PROBLEM STATEMENT:
Give back the full listing, character for character, with no pictures.
# # # # # # #
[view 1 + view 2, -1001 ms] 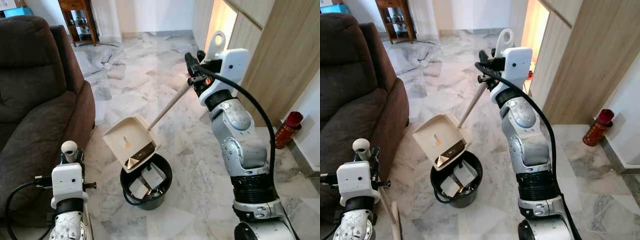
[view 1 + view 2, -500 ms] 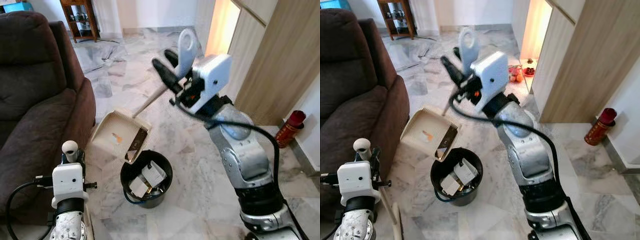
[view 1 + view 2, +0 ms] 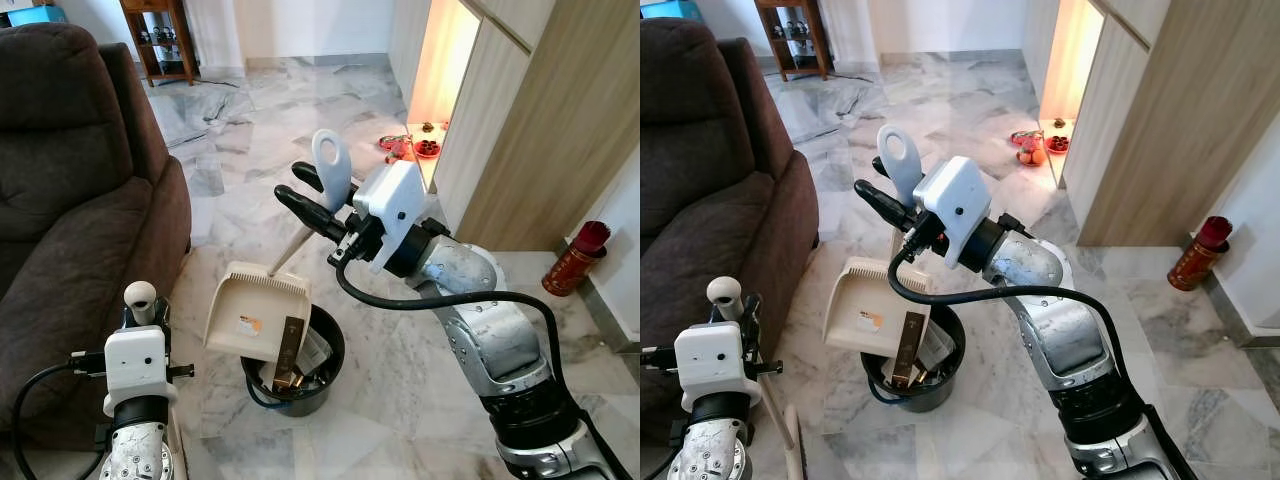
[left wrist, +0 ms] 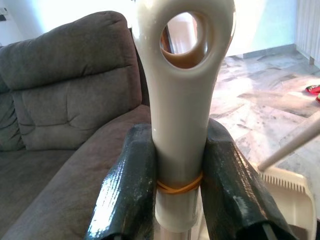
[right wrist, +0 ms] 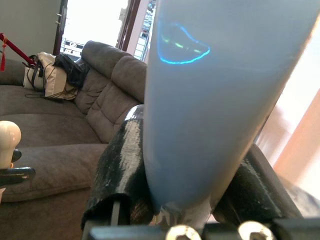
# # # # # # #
YOUR SOLUTION:
[view 1 + view 2, -1001 ms] 
[view 1 + view 2, -500 ms] 
[view 1 + view 2, +0 ms] 
[left wrist, +0 ms] 
[right wrist, +0 ms] 

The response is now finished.